Smishing is a type of phishing attack that uses text messages instead of emails to try and steal your personal information.
Just like with regular phishing attacks, smishing scams are becoming more and more common.
If you’re not sure how to protect yourself against smishing, don’t worry!
In this blog post, we will teach you everything you need to know about smishing attacks and how to protect yourself from them.
How Does Smishing Work?
Smishing is similar to phishing in that it involves sending fraudulent messages under the guise of a trusted organisation.
The term smishing is short for “SMS phishing.” It combines “SMS” (“short message service,” or “texting”) with “phishing;” a phishing scam that operates through text messages.

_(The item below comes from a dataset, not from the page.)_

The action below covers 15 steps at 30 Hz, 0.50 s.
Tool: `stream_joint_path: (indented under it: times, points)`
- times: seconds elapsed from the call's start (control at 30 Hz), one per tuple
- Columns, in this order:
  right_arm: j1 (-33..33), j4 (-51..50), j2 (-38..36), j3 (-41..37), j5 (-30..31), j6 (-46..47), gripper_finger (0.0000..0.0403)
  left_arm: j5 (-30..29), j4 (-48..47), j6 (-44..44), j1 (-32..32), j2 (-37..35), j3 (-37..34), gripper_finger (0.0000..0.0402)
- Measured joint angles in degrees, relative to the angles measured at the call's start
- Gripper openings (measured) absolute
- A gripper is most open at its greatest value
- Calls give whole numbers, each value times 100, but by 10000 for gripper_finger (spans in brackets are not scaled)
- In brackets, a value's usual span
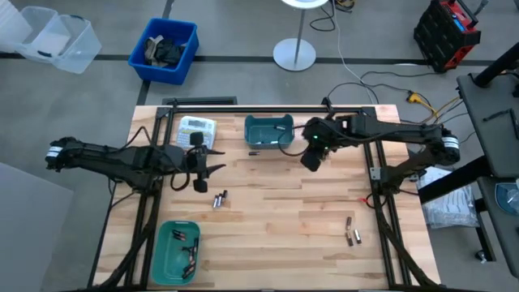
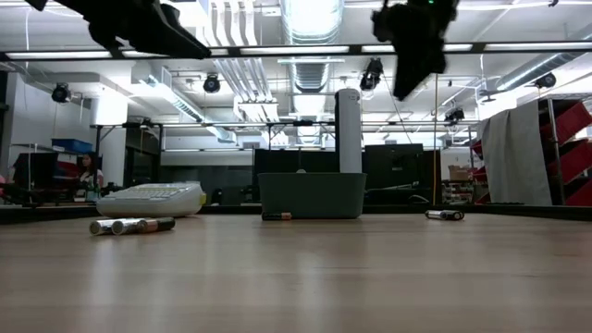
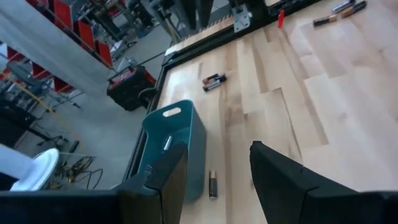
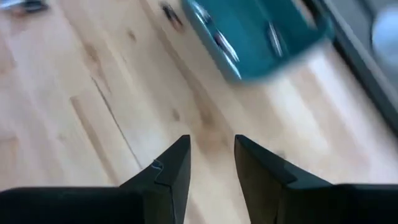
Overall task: Sort batteries
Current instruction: Put the brown battery into the green bin
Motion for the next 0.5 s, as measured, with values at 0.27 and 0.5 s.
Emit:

The objective of these messages is for recipients to follow a link, which will lead them to compromising data.
It’s worth noting here that even though messages are generally delivered via text message, they can also be received on instant messaging systems like WhatsApp or social media.
Typically, smishing attacks will often look like:
- Alerts from your bank. For example a notification of a new payment or a warning that you’ve entered an overdraft
- Account suspensions. Usually these messages claim to have detected suspicious activity and have suspended your account. Whilst they can imitate any number of organisations, PayPal and Amazon are by far the most common here
- The government. Such as notifications from tax offices or that you’re eligible to apply for a refund
- Competitions and giveaways. Scammers will claim that the recipient has won (or has the chance to win) a prize.
In all of these scams, the goal is for the receiver to click on a link that acts as a replica of a real company’s website.
From here, you’ll be required to give your login credentials and, in some cases, additional information such as your bank details.
How to Protect Yourself From Smishing Attacks
Here are our top 5 tips to avoid falling for a scammer’s tricks:
Don’t Assume It’s Genuine
There is a misconception that scams have poor spelling and grammar.
Although this is sometimes the case, many communications are meticulously crafted to seem exactly like the real thing.
And because text messages are shorter than emails and don’t require special formatting, they’re considerably easier to accomplish with smishing.
So just because the message appears to have been sent by a genuine person, don’t assume it has.
Check the Link Attached
You might be familiar with the advice to look out for domains that differ slightly from their genuine counterparts, such as those that use a capital “I” in place of a lowercase “l.”, when it comes to phishing.
However, this can be quite difficult when spotting links with smishing for two reasons:
- First, as texts are designed to be short, you rarely see the full linked address in the message. Most likely, you’ll see a hyperlink with a piece of text like “follow this link”. Luckily, there is a way to see the destination address without having to visit the website – hold the link instead of tapping it, and a pop-up will appear showing you the destination address – review the domain and determine if it’s suspicious.
- Second, many services (both legit and fake) use link shortening platforms such as bit.ly. This allows domains to be shortened for businesses using platforms with character limits, like texts or social media. To spot whether it will take you to a “real” website, hold the link as before and copy it. Then paste it into your browser and include a ‘+’ to see a preview of the website and review the content to see if it looks phoney.
Never Give Out Your Personal Information
The most effective approach to avoid scams is to never give personal information in response to an unsolicited message.
Scammers are looking for this information in order to capture it, so if you just ignore their demands, you can rest confident that no harm will come to you.
Of course, you leave yourself open to the possibility of disregarding a real message if you do that.
However, if it’s critical enough, you may assume that the organisation will contact you again – especially by another channel (such as email or phone).
Visit The Real Organisation’s Website
If you have a profile with the program or service that appears to be contacting you through text, we recommend logging in manually by entering the company’s address into your web browser.
If the message appears to be real, you should receive a notification with the same content, which indicates that it is genuine; it’s likely a scam if you don’t see a notification.
Contact The Organisation Using a Trusted Phone Number
One of the most surefire techniques to determine whether a communication is genuine is to call and enquire.
If the text’s claim is true, someone on the other end of the line will be able to validate it and also assist you with whatever problem the message addresses.
You must also make sure you use a reputable phone number if you decide to go down this route. Don’t just call the number that you received the text from. It will only take you to the person who originated the message, which may be a scammer.
It’s simple to discover a suitable phone number. For example, if the message is about your bank account, there should be a phone number when you log into your online banking.
Likewise, for messages from the government, look for a phone number on a previous correspondence, such as a letter or email
What Should You Do If You Clicked a Scam Link?
If you believe you’ve already clicked a fraudulent link or supplied sensitive information, act immediately.
Change all of the passwords linked to the information you shared out first, then notify the organisation you thought you were texting with about what happened.
Also, be sure your phone has been malware checked to verify no malicious software was downloaded onto it as a result of the link; two excellent antivirus programs are Malwarebytes and Avast Antivirus.
Finally, if you supplied bank or credit card information to someone, contact the bank or credit card company immediately to report suspected fraud and cancel the account.